Wednesday, 26 March 2014

Anti-Social Media App to Help You Avoid Your Contacts Now Available on the Iphone App Store

Cloak pinpoints the location of social contacts so they can be avoided
There have been countless location-based smartphone apps down the years showing where your social networking contacts are, usually with the theory that you’ll want to meet up with them.

What if the opposite is true? That’s the idea behind a new “antisocial network” app called Cloak, which launched for Apple’s iPhone this week.

Initially, it uses data from Foursquare and Instagram to pinpoint the location of your contacts based on their latest check-ins and photographs, plotting them on a map that also shows your current location.
“Cloak scrapes Instagram and Foursquare to let you know where all your friends, ‘friends’ and non-friends are at all times so you never have to run into that special someone,” explains its App Store listing.
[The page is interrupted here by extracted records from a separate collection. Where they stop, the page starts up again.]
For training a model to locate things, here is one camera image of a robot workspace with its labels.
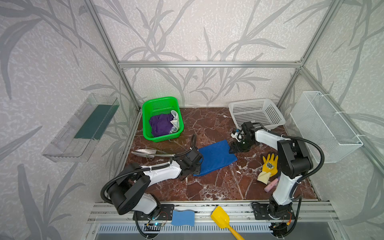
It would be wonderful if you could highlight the pink item in wire basket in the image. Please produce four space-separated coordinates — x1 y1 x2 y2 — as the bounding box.
315 145 325 159

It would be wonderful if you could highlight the yellow plastic shovel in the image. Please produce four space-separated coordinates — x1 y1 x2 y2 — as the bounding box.
211 206 245 240

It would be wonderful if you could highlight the pale yellow cloth piece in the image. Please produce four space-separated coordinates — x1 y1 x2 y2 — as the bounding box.
257 171 271 185

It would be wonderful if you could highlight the white light-blue towel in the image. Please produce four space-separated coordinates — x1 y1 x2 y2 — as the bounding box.
170 110 180 134

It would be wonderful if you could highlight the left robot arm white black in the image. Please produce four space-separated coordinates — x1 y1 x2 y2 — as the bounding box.
100 134 204 220

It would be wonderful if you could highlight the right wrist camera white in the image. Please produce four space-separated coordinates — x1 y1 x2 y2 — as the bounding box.
231 129 243 142

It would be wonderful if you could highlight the green plastic basket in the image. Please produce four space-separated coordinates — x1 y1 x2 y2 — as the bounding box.
142 97 184 143

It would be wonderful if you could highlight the blue towel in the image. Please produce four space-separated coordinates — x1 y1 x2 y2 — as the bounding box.
194 140 238 177

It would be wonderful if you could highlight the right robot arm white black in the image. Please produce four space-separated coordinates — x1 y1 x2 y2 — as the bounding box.
229 122 325 220

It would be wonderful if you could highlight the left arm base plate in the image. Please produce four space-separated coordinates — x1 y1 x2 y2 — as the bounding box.
133 204 175 222

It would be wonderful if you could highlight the blue sponge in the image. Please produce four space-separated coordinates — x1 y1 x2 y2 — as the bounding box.
171 210 195 227

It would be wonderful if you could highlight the yellow packet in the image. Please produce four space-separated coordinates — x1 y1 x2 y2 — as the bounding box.
262 153 279 177

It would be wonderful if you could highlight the small circuit board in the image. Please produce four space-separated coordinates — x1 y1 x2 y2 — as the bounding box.
144 222 167 233

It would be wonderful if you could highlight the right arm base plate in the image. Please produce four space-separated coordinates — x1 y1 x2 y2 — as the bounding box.
251 202 296 221

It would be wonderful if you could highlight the white plastic basket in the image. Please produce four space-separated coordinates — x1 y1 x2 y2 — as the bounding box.
229 99 286 130

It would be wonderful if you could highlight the white wire wall basket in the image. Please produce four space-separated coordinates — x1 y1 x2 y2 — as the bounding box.
291 91 363 163

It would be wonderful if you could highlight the silver metal trowel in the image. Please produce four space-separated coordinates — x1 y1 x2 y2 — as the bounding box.
131 149 175 159

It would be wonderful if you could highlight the purple towel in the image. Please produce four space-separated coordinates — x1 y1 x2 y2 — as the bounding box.
149 114 174 137

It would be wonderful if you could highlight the clear acrylic wall shelf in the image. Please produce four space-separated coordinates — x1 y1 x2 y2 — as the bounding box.
43 94 120 163

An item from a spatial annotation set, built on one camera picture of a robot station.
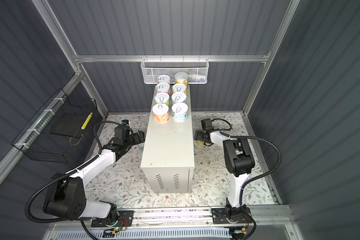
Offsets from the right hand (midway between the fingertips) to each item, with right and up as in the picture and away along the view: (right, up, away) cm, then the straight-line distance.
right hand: (203, 137), depth 103 cm
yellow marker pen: (-66, +11, -23) cm, 71 cm away
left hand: (-42, +3, -14) cm, 44 cm away
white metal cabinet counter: (-20, -7, -47) cm, 51 cm away
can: (-42, -6, -7) cm, 43 cm away
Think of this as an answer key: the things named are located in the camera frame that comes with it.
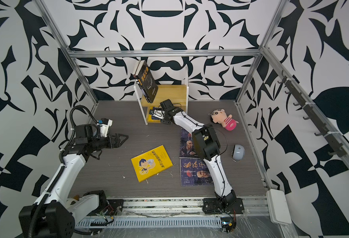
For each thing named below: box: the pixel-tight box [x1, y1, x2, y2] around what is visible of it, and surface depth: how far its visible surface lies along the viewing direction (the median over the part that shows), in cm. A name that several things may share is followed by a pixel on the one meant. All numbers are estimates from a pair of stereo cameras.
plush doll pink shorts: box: [208, 108, 239, 131], surface depth 104 cm
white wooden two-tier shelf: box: [133, 64, 189, 126], surface depth 93 cm
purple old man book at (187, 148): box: [179, 128, 200, 158], surface depth 96 cm
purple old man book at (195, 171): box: [179, 157, 214, 187], surface depth 85 cm
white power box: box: [265, 188, 292, 226], surface depth 72 cm
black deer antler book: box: [133, 59, 159, 104], surface depth 86 cm
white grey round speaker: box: [231, 144, 246, 163], surface depth 87 cm
Supporting those two social networks makes Cloak of limited value for now, given that the two largest services – Facebook and Twitter – aren’t included. Cloak says it’s adding more social networks in the future, although it seems Twitter may not be one of them.
“Why isn’t Twitter included as a service?!?! Well, the location data just isn’t there,” explains the listing. “Most users have it turned off and even when it’s on, it’s quite vague.”
Early reviewers on the App Store aren’t impressed, with Cloak currently earning a two-star rating. “What no fb or twitter, waste of time then,” suggests one disgruntled downloader. “Nice idea... but no use unless it includes Facebook and twitter,” claims another.
For its part, Cloak, co-founded by former BuzzFeed exec Chris Baker, sees itself as part of a wider backlash against the big social networks.
“Things like Twitter and Facebook are packed elevators where we’re all crammed in together,” he to the Washington Post. “I think anti-social stuff is on the rise. You’ll be seeing more and more of these types of projects.”

Baker has form in this area: he previously launched browser extension Unbaby me, which replaces photos of babies posted by Facebook friends with “awesome stuff” including cats and bacon, before expanding it into a service called Rather that helped Facebook users block a range of keyword-based topics.

What will they come up with next, is there really a need for this app? Do we really need an app to help us avoid people?